Recovering Accurate Implied Dividend and Interest Rate Term-Structures from Option Prices – SITMO Machine Learning

In this post we discuss the algorithms we use to accurately recover implied dividend and interest rates from option markets.

Implied dividends and interest rates show up in a wide variety of applications:

to link future-, call-, and put-prices together in a consistent market view
de-noise market (closing) prices of options and futures and stabilize PnL’s of option books
give tighter true bid-ask spreads based on parity and arbitrage relationships
compute accurate implied volatility smiles and surfaces
provide predictive models and trading strategies with signals based on implied dividends, and implied interest rate information

Data

In order to recover implied dividends and interest rates from option prices we need bid-ask quotes for both calls and puts for a set of strikes. The options also need to be European-style. An example of such data is shown in the next table..

Preprocessing: fixing spreads

Working with real market data requires some pre-processing. An important check it to make sure that call and put spreads are non-negative. Call prices are by definition monotonic decreasing as a function of the strike, and for puts we have the opposite, monotonic increasing. This property holds independent of interest rates of dividends.
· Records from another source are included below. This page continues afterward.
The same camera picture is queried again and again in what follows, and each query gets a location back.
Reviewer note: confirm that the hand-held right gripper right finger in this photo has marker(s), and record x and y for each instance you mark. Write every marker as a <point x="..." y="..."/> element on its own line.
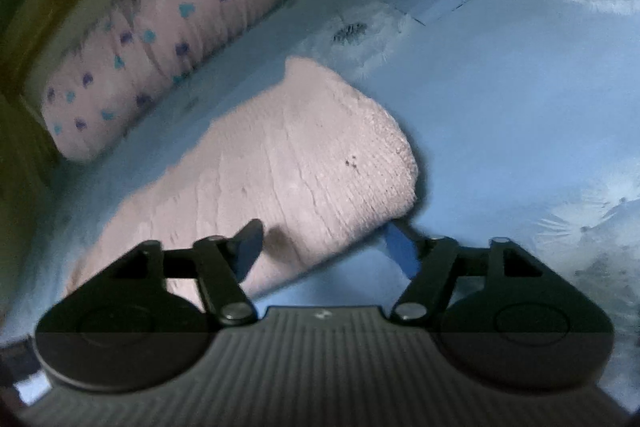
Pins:
<point x="400" y="252"/>

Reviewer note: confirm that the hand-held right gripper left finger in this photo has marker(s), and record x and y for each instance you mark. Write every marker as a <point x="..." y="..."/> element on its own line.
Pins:
<point x="250" y="252"/>

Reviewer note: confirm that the blue dandelion-print bed sheet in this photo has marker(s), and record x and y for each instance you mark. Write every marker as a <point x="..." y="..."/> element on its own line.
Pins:
<point x="505" y="107"/>

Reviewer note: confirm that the pink heart-patterned pillow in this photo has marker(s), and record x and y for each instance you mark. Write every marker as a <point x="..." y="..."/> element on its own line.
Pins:
<point x="165" y="42"/>
Sometimes, real market option prices are not quotes as monotonic because there is no-one willing to offer to buy or sell a specific option for a competitive price. If that happens then anyone could in principle fix that by placing a bid or offer in the market without running any risk of being exposed to making a loss, and even potentially pick up a profit if someone decides to trade on your quote

The table below gives two examples, shown in red, of quotes that break the monotonicity. The 3550 call bid quote of 0.00 can be increased to 1.10 (which is the bid of the next call with a higher strike),and the 3500 put offer of 999l0 can be lowered to 233.4. The logic goes as follows: if someone hits your 1.10 bid for 3550 call, you can then immediately sell the 3575 call for the same price of 1.10. In doing so you have bought a call-spread for free. Call spread can never have a negative value but they can potentially end up having a value as high at the difference in the two strikes (3575-3550=25).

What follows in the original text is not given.